### Description of the task
Each line of the entries, from the first to the line containing "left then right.", is to be transcribed exactly as it stands; include no other lines.

Stored records
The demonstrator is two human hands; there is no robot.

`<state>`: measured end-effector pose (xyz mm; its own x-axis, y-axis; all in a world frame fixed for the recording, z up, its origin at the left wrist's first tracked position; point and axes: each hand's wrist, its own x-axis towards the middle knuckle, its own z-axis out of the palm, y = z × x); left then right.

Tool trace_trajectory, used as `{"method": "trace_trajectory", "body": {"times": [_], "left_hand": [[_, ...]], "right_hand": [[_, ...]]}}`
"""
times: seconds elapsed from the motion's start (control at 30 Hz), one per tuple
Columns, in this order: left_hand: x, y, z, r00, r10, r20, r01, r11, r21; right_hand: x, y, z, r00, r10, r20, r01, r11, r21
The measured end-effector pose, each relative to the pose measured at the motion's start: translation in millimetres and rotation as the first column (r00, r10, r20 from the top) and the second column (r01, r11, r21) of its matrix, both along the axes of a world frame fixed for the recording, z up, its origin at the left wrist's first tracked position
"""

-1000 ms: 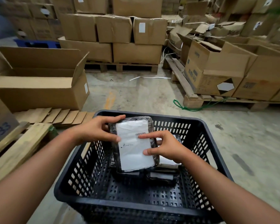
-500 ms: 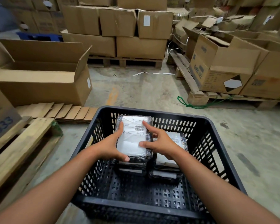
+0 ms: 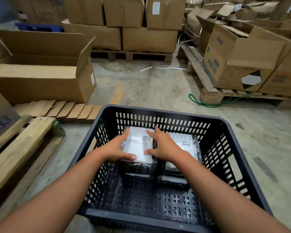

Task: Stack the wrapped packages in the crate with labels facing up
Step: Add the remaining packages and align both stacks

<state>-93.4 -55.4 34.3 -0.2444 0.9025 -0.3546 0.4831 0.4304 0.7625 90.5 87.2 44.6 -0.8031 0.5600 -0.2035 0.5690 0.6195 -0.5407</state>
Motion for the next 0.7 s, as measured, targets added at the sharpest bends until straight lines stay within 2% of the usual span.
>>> {"method": "trace_trajectory", "body": {"times": [0.2, 0.4, 0.53, 0.7], "left_hand": [[-2, 8, -2, 1.0, 0.009, 0.027, -0.007, 0.999, -0.052], [-4, 22, -4, 0.994, -0.042, -0.104, 0.018, 0.975, -0.22], [-7, 27, -4, 0.987, -0.097, -0.125, 0.059, 0.96, -0.274], [-11, 27, -3, 0.998, -0.063, -0.002, 0.061, 0.968, -0.244]], "right_hand": [[19, 6, -18, 0.973, 0.055, 0.223, -0.089, 0.985, 0.145], [18, 13, -18, 0.954, 0.103, 0.281, -0.132, 0.987, 0.087], [17, 12, -23, 0.962, 0.093, 0.255, -0.116, 0.99, 0.075], [24, 9, -28, 0.992, 0.05, 0.112, -0.056, 0.997, 0.051]]}}
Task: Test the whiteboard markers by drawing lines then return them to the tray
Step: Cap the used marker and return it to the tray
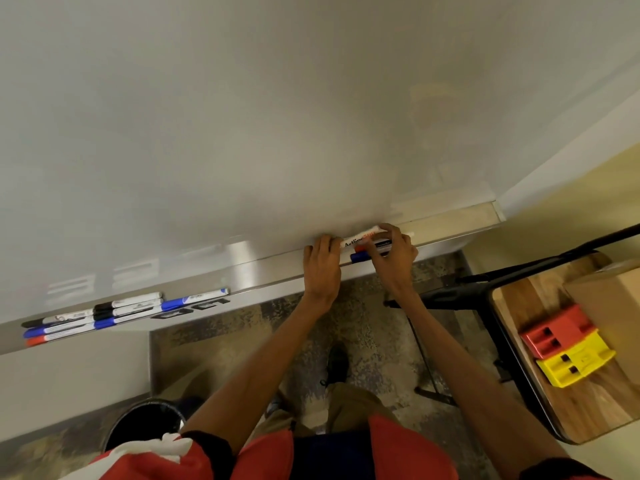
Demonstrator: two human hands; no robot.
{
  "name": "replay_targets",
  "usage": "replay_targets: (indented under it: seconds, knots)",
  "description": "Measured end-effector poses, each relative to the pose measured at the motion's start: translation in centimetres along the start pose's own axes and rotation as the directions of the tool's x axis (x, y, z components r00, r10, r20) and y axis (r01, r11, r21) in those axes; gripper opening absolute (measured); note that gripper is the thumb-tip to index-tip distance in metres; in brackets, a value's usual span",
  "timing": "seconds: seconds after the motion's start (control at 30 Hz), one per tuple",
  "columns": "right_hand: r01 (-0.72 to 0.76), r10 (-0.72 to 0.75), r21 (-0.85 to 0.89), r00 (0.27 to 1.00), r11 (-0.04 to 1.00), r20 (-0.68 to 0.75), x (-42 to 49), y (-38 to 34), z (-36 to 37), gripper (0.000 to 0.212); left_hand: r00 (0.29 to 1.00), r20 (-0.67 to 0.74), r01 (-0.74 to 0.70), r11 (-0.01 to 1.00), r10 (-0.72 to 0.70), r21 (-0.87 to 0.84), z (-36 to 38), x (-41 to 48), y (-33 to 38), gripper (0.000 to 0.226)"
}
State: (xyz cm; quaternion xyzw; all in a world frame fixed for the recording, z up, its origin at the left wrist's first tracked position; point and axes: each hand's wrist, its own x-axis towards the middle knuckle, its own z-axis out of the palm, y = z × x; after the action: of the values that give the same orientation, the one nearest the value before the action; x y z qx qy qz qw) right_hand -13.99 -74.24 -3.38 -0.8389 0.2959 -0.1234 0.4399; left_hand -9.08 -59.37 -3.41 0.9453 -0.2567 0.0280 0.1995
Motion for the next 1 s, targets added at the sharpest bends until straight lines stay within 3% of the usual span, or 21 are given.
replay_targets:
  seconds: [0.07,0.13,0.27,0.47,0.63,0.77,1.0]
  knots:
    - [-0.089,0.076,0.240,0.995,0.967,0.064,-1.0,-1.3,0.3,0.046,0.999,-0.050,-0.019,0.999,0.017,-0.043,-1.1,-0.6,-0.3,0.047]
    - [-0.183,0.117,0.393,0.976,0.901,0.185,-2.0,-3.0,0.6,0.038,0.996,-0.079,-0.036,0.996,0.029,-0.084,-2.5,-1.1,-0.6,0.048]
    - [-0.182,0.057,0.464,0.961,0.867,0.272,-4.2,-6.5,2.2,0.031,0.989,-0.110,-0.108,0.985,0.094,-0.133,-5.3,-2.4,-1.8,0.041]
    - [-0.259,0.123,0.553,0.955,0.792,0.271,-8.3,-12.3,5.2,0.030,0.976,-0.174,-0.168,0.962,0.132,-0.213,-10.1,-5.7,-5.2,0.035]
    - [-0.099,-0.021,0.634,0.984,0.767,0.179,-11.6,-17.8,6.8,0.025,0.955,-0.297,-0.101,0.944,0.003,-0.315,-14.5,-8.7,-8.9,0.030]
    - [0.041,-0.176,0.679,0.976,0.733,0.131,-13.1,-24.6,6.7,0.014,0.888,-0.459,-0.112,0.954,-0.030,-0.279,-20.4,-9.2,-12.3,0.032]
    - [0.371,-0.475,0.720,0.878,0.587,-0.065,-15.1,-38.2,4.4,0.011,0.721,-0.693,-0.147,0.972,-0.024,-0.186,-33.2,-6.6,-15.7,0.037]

### Result
The demonstrator is two human hands; there is no robot.

`<state>`: measured end-effector pose (xyz mm; its own x-axis, y-axis; all in a world frame fixed for the recording, z up, its origin at the left wrist's first tracked position; point and axes: each hand's wrist, its own x-axis towards the middle knuckle, its own z-axis out of the palm, y = z × x); left then right.

As written, the answer is complete.